Generally proponents of the tabula rasa thesis favor the "nurture" side of the nature versus nurture debate, when it comes to aspects of one's personality, social and emotional behavior, and intelligence.

Also look at John Locke

-Brittany L.

Anonymous said...

When I was in grade school, which was a Catholic school in a predominantly white working-class neighbourhood, we were taught about how racism was wrong. This largely consisted of reading books about the racial injustices against blacks in the American south. This was my first real exposure to the idea of racism, (beyond a classmate telling my best friend Mags that she should go out on a date with Henry C_____ because they were both Chinese.) and it left me with the impression that as a white person, people would automatically think that I was racist, because all of these books and films painted all of their white characters that way. I still haven't totally shaken that fear, but I've learned to give people the benefit of the doubt, and I choose to operate under the assumption that if I'm not judging someone based on their race, they won't judge me based on mine.

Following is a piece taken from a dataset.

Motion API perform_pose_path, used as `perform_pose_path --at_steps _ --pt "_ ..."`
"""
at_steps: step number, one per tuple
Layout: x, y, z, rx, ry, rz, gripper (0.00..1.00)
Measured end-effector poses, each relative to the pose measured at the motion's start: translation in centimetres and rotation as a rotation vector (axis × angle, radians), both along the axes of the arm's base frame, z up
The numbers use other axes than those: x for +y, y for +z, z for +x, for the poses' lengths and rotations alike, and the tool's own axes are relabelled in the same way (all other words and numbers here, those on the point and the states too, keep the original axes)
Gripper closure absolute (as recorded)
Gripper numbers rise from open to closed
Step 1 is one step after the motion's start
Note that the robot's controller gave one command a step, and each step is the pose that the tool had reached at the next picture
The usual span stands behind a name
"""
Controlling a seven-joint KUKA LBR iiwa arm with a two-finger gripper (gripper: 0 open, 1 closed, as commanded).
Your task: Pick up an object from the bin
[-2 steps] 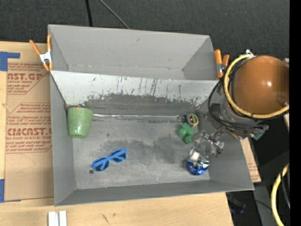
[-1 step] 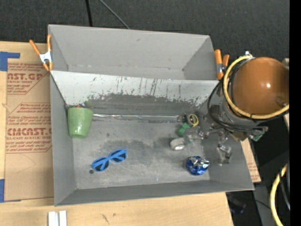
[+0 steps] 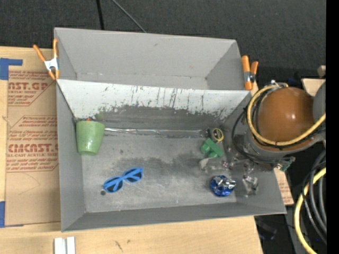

As far as the origina question about experiencing racism directly, the only major incident that springs to mind occurred in grade 7, when Mags and I were walking home from school in Feburary and some jerk in a white pick-up with a confederate flag license plate deliberately swerved into a mud puddle to splash us. We were absolutely soaked and freezing. I'm not entirely sure if it was racially motivated or if the guy was an equal opportunity a-hole, but it was still an unsettling experience.

bbelephant said...

In my experience, any nation has racism problems. However, white guys did a good job to put it on table, discuss it and against it hard. From this point of view, "white is right".